▶ [Task requirements] Please transcribe the entries below without changing a single character.

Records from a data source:
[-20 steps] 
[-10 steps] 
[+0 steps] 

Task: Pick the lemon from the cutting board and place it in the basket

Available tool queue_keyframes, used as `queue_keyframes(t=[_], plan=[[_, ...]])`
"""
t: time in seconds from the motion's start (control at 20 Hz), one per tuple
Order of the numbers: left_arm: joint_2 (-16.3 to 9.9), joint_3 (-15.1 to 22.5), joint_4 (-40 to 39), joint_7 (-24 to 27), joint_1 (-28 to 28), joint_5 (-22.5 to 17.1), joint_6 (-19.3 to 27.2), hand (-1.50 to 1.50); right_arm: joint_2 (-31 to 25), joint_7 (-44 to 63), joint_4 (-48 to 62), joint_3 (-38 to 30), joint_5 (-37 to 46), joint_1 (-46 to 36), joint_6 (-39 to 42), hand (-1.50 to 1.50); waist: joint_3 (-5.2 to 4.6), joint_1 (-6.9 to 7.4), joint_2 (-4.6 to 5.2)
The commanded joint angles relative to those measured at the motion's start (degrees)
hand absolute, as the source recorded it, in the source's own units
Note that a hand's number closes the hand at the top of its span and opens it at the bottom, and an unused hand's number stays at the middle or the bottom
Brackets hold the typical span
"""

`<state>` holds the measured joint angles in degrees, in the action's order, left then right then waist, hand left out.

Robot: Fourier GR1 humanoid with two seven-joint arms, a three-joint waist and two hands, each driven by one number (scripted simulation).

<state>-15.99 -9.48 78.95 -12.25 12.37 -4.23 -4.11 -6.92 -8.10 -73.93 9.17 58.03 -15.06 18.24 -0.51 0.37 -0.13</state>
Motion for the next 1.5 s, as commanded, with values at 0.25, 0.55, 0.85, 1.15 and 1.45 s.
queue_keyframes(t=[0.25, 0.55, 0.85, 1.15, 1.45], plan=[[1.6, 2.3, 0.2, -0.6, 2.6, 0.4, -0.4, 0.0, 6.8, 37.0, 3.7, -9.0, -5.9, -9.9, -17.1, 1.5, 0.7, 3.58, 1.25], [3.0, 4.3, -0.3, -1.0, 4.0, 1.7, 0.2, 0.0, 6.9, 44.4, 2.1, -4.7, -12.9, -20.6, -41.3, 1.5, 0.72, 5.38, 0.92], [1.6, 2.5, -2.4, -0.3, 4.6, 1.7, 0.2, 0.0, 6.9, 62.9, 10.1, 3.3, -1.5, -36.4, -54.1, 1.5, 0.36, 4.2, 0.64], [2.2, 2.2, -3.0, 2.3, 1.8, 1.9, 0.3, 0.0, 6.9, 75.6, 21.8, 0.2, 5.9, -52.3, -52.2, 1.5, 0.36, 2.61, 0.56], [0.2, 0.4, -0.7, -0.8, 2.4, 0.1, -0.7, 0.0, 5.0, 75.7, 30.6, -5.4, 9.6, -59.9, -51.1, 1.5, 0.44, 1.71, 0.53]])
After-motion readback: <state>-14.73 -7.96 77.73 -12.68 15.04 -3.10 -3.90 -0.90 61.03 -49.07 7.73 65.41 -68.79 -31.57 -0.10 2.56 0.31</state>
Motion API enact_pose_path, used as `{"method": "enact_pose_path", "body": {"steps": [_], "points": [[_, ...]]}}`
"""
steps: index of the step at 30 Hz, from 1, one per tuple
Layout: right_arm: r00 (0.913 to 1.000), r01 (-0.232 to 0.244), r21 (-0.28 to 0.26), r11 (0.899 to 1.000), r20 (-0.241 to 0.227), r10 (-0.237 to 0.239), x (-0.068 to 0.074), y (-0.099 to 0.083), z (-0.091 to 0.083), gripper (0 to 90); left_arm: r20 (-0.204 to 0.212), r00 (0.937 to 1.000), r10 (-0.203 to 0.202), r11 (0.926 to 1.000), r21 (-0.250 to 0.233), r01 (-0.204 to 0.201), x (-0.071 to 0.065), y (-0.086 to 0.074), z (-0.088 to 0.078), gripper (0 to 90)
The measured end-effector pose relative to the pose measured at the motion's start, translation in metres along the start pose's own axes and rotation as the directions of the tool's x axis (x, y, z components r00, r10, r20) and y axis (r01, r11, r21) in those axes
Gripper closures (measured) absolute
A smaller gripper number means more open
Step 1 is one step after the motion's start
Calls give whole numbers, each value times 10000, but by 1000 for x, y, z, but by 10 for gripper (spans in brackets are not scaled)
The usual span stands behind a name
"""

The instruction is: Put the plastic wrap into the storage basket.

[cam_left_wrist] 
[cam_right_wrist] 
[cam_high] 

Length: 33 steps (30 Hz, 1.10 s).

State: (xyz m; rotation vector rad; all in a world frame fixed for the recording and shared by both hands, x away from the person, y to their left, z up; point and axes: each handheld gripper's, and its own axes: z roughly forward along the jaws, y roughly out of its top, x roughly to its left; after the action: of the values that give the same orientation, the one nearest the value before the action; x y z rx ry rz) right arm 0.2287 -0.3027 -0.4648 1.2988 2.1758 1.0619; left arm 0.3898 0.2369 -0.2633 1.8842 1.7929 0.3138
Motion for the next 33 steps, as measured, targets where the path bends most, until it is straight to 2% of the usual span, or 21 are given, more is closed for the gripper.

▶ [Your response]
[-20 steps] 
[-10 steps] 
[+0 steps] 

Task: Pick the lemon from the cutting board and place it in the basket

Available tool queue_keyframes, used as `queue_keyframes(t=[_], plan=[[_, ...]])`
"""
t: time in seconds from the motion's start (control at 20 Hz), one per tuple
Order of the numbers: left_arm: joint_2 (-16.3 to 9.9), joint_3 (-15.1 to 22.5), joint_4 (-40 to 39), joint_7 (-24 to 27), joint_1 (-28 to 28), joint_5 (-22.5 to 17.1), joint_6 (-19.3 to 27.2), hand (-1.50 to 1.50); right_arm: joint_2 (-31 to 25), joint_7 (-44 to 63), joint_4 (-48 to 62), joint_3 (-38 to 30), joint_5 (-37 to 46), joint_1 (-46 to 36), joint_6 (-39 to 42), hand (-1.50 to 1.50); waist: joint_3 (-5.2 to 4.6), joint_1 (-6.9 to 7.4), joint_2 (-4.6 to 5.2)
The commanded joint angles relative to those measured at the motion's start (degrees)
hand absolute, as the source recorded it, in the source's own units
Note that a hand's number closes the hand at the top of its span and opens it at the bottom, and an unused hand's number stays at the middle or the bottom
Brackets hold the typical span
"""

`<state>` holds the measured joint angles in degrees, in the action's order, left then right then waist, hand left out.

Robot: Fourier GR1 humanoid with two seven-joint arms, a three-joint waist and two hands, each driven by one number (scripted simulation).

<state>-15.99 -9.48 78.95 -12.25 12.37 -4.23 -4.11 -6.92 -8.10 -73.93 9.17 58.03 -15.06 18.24 -0.51 0.37 -0.13</state>
Motion for the next 1.5 s, as commanded, with values at 0.25, 0.55, 0.85, 1.15 and 1.45 s.
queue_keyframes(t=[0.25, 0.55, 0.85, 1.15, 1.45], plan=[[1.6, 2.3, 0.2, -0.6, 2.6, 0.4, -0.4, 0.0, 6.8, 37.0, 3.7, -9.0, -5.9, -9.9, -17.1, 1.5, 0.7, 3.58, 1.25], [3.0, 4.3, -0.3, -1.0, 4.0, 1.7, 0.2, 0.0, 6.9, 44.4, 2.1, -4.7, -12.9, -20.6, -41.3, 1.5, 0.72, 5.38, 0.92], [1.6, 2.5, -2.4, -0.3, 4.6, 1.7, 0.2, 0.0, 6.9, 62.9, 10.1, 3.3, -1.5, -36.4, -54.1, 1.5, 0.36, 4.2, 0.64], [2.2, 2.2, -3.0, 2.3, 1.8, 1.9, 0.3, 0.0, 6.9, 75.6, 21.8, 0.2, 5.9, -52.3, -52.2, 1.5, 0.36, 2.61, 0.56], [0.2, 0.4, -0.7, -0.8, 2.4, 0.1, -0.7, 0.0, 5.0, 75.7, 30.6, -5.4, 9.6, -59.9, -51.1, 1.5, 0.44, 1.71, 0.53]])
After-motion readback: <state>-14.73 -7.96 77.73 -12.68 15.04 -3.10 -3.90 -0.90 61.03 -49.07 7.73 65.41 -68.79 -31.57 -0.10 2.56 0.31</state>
Motion API enact_pose_path, used as `{"method": "enact_pose_path", "body": {"steps": [_], "points": [[_, ...]]}}`
"""
steps: index of the step at 30 Hz, from 1, one per tuple
Layout: right_arm: r00 (0.913 to 1.000), r01 (-0.232 to 0.244), r21 (-0.28 to 0.26), r11 (0.899 to 1.000), r20 (-0.241 to 0.227), r10 (-0.237 to 0.239), x (-0.068 to 0.074), y (-0.099 to 0.083), z (-0.091 to 0.083), gripper (0 to 90); left_arm: r20 (-0.204 to 0.212), r00 (0.937 to 1.000), r10 (-0.203 to 0.202), r11 (0.926 to 1.000), r21 (-0.250 to 0.233), r01 (-0.204 to 0.201), x (-0.071 to 0.065), y (-0.086 to 0.074), z (-0.088 to 0.078), gripper (0 to 90)
The measured end-effector pose relative to the pose measured at the motion's start, translation in metres along the start pose's own axes and rotation as the directions of the tool's x axis (x, y, z components r00, r10, r20) and y axis (r01, r11, r21) in those axes
Gripper closures (measured) absolute
A smaller gripper number means more open
Step 1 is one step after the motion's start
Calls give whole numbers, each value times 10000, but by 1000 for x, y, z, but by 10 for gripper (spans in brackets are not scaled)
The usual span stands behind a name
"""

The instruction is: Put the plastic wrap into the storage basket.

[cam_left_wrist] 
[cam_right_wrist] 
[cam_high] 

Length: 33 steps (30 Hz, 1.10 s).

State: (xyz m; rotation vector rad; all in a world frame fixed for the recording and shared by both hands, x away from the person, y to their left, z up; point and axes: each handheld gripper's, and its own axes: z roughly forward along the jaws, y roughly out of its top, x roughly to its left; after the action: of the values that give the same orientation, the one nearest the value before the action; x y z rx ry rz) right arm 0.2287 -0.3027 -0.4648 1.2988 2.1758 1.0619; left arm 0.3898 0.2369 -0.2633 1.8842 1.7929 0.3138
Motion for the next 33 steps, as measured, targets where the path bends most, until it is straight to 2% of the usual span, or 21 are given, more is closed for the gripper.

What the exercise required is now complete.